Here we have used the data from the genetic study to visualize the relationship between a single breed and all other breeds they examined (where the relationship was above a certain threshold – see notes below for more details):
In this example, you can see that the German Shepherd shares a greater amount of DNA with the Cane Paratore, Berger Picard, and Chinook. It is important to note that these graphs do not indicate the direction of the crossbreeding, only that two breeds are more or less related.
“We don’t know the directionality, it just tells us that there has been mixing and matching between races,” Ostrander said.

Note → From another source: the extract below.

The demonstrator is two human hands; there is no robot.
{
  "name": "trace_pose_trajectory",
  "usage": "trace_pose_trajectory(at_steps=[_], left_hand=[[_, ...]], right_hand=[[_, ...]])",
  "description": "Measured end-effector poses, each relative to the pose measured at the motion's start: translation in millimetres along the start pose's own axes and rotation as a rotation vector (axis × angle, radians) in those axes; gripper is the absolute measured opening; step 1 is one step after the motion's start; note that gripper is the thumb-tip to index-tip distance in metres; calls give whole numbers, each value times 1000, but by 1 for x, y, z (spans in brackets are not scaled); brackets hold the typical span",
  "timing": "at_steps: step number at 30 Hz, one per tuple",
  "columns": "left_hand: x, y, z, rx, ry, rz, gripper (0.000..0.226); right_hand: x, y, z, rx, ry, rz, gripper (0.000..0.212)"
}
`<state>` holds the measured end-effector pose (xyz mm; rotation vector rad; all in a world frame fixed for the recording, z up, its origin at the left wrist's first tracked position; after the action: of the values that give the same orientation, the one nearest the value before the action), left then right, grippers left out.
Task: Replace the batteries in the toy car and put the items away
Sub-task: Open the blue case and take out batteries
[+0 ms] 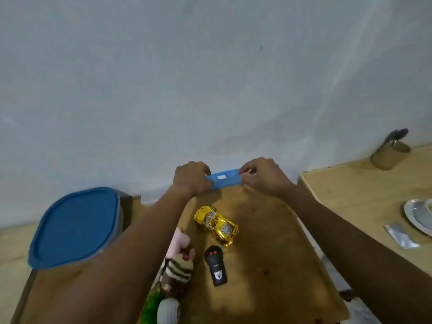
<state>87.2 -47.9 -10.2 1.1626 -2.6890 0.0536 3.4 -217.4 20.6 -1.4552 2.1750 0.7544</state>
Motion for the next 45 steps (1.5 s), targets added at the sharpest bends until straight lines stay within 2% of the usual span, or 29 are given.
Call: trace_pose_trajectory(at_steps=[3,5,8,10,14,17,25,27,30,35,39,42,45], left_hand=[[-19,-10,34,-115,-11,-112,48],[-34,-12,56,-149,-13,-189,57],[-53,-19,80,-94,23,-260,66],[-63,-20,92,-56,28,-293,64],[-75,-29,114,-70,47,-270,71],[-82,-34,118,-59,50,-262,72],[-86,-30,118,14,24,-214,71],[-85,-31,118,23,3,-192,72],[-87,-30,119,44,-9,-182,71],[-92,-33,118,17,51,-219,79],[-91,-24,118,82,82,-259,86],[-84,-17,114,138,29,-217,93],[-77,-9,108,203,-56,-190,85]], right_hand=[[13,-39,37,-88,57,-29,22],[22,-62,67,-113,186,-44,23],[19,-98,93,9,327,-226,28],[21,-114,125,-47,396,-317,38],[22,-126,151,-69,568,-396,52],[28,-127,162,-21,653,-449,48],[35,-126,198,-121,891,-533,54],[32,-129,202,-172,880,-526,50],[11,-136,177,-192,728,-514,33],[-3,-166,134,-397,458,-433,40],[5,-171,126,-322,254,-416,29],[9,-161,125,-224,213,-490,28],[7,-158,124,-156,210,-547,29]])
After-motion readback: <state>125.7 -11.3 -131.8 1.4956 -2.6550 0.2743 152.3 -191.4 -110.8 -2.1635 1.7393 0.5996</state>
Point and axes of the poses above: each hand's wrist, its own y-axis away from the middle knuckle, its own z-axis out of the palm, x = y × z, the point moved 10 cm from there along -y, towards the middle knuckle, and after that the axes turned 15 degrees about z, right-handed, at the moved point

In some cases, stories of much older races could be confirmed. A legendary beast, the original Irish Wolfhound, had not been seen for almost 100 years and is presumed extinct. In the 1860s, George Augustus Graham set out to recreate it from existing dog bloodlines, starting with the Scottish Deerhound and spraying on some Great Danes to increase size.
The results for the pug, originally from China, were surprising. Breeders have sprinkled a sprinkle of pug genes on a wide variety of breeds around the world, presumably to make them smaller.

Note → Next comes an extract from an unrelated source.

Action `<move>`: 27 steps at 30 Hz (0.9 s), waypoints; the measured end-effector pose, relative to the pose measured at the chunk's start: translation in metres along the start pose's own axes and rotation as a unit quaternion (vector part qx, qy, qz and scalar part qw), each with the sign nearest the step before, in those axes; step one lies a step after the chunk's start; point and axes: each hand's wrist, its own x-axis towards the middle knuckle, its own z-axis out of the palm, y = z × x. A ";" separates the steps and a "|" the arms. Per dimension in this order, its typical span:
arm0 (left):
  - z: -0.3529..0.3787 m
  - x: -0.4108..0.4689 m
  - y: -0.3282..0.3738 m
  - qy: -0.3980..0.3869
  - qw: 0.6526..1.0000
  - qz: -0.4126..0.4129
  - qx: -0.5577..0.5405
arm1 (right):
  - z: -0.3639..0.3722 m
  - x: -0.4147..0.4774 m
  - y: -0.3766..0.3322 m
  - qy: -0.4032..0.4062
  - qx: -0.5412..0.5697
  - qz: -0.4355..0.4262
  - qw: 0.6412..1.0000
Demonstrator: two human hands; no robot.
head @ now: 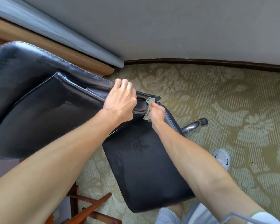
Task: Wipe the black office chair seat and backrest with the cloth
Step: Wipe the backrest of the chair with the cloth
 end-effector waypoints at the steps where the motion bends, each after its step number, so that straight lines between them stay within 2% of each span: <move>1: 0.001 0.000 0.000 0.002 1.000 0.000 -0.002 | 0.000 -0.002 0.000 0.000 0.004 0.003 1.000; 4: 0.003 -0.001 0.001 0.008 1.000 -0.002 -0.006 | 0.001 -0.006 0.004 -0.001 0.007 0.004 1.000; 13: 0.000 -0.005 -0.001 -0.001 1.000 -0.005 0.019 | -0.009 -0.047 0.012 -0.015 -0.073 -0.055 0.996; 19: -0.006 -0.012 -0.007 -0.020 1.000 -0.010 0.018 | -0.005 -0.086 0.011 -0.019 -0.063 -0.078 0.995; 27: -0.002 -0.059 -0.052 0.022 0.998 -0.049 0.030 | 0.015 -0.124 0.000 0.018 -0.038 -0.090 0.995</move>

Here you can select any breed included in the study to see the relationship with other breeds, or try one of the groups to see a bigger picture of the connections between the breeds.

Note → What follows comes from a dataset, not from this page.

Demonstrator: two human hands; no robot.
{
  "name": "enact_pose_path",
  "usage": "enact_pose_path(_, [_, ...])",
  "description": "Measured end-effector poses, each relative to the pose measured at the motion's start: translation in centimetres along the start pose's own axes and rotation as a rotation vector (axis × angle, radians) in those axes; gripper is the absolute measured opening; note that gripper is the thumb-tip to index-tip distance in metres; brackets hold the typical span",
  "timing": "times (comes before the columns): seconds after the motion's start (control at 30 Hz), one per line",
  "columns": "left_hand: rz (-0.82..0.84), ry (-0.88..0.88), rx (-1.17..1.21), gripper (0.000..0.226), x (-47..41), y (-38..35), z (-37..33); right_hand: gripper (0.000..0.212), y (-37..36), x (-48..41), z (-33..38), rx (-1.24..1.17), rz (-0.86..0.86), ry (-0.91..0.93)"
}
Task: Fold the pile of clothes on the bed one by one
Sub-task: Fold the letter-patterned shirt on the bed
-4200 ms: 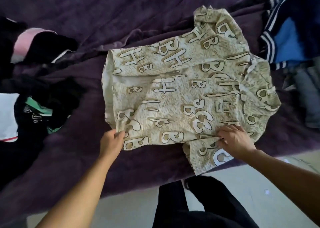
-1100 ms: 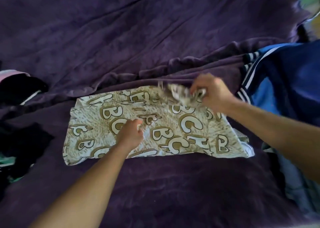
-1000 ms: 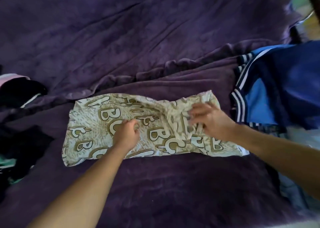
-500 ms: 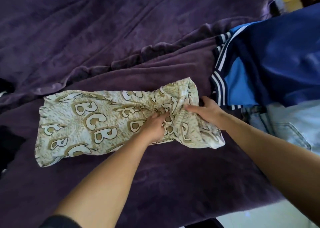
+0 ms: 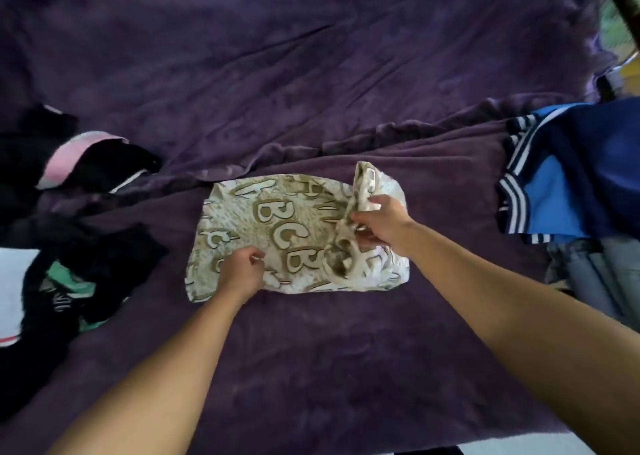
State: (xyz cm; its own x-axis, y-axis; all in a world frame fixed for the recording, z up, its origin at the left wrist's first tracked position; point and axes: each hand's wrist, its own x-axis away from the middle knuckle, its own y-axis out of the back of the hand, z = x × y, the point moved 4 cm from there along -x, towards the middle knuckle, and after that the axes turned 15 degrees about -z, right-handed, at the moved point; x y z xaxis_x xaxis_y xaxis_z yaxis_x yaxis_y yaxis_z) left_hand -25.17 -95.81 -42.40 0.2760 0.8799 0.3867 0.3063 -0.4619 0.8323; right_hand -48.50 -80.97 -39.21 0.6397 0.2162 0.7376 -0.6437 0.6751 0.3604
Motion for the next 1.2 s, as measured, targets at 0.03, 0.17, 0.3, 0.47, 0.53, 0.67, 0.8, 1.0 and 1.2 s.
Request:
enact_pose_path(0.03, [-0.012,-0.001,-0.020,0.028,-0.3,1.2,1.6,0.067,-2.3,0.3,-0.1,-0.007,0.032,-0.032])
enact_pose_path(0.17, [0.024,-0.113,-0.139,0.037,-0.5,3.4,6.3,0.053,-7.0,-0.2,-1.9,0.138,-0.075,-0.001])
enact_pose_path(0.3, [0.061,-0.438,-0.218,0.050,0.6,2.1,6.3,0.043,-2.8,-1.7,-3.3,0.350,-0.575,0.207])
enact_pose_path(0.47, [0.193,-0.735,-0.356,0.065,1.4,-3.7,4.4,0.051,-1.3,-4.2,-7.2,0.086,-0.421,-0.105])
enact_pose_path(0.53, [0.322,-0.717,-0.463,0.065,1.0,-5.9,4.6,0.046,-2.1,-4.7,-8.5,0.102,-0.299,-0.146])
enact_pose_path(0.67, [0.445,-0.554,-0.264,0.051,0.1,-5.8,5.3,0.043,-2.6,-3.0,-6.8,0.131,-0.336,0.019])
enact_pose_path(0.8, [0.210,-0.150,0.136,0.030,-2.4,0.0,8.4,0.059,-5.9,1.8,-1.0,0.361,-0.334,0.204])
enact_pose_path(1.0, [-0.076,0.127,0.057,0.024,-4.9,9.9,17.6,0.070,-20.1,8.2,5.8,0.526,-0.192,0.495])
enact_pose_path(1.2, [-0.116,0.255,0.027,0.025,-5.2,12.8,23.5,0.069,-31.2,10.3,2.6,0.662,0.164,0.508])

One thing missing from this review is the so-called “designer breeds” such as goldendoodle or groodle, cavoodle, and various other -oodles.
The reason for this is, according to Parker, that most of these dogs are not an ongoing breed.
“Most of those races, almost all of them, are simply created as unique. But they don’t continue,” he said. “The only group that’s really doing that is the labradoodles, the Australian labradoodle club.”
The NHGRI Canine Genome Team has specifically investigated the Labradoodle, showing that genetically it is more of a Poodle than a Labrador.
Some dogs in the study, such as the dachshund or the gray wolf, had no links to other breeds. Parker said there are a few possible explanations for this.
“The exchange we identified in the document was about 200 years old or less. A couple of breeds, like the dachshund and the Dalmatian, don’t show sharing stripes at that age point,” he said.
“This could mean that these races were established in their current form before that time and no one has seen fit to play with that form. It’s also possible that we just don’t have the right races in the dataset to see other additions.
“That is one of the reasons why we are still adding more breeds and especially regional breeds to our tree, to fill in the missing pieces.”
As for the future of the dog genome project, Ostrander says they’re doing the same analysis across breeds, using whole genomes for comparison.
“One of the questions we’re dying to answer is: what are the differences? What do you see that you didn’t see before at this much higher resolution level?
- The Dog Genome Project is interested in collecting more samples of interesting or exotic dog breeds. You can email email@example.com to see if your sample might be useful in future research.
Notes and methods
The groups used in the figures are the 23 clades provided by the analysis by Ostrander et al, with races without a clade grouped under “other”.
The colors are primarily to indicate whether two dogs are in different clades, rather than to identify the specific clades, as it is very difficult to make a categorical color key work with 23 colors.
The relatedness index simply uses a scale from 1 to 100 based on matching the size of the smallest base pair to matching the size of the largest base pair. Only matches of more than 250,000 base pairs are included as in the original article.
This article was modified on October 26, 2020 to clarify that the dog breeding boom occurred in the 19th century, not the 18th century.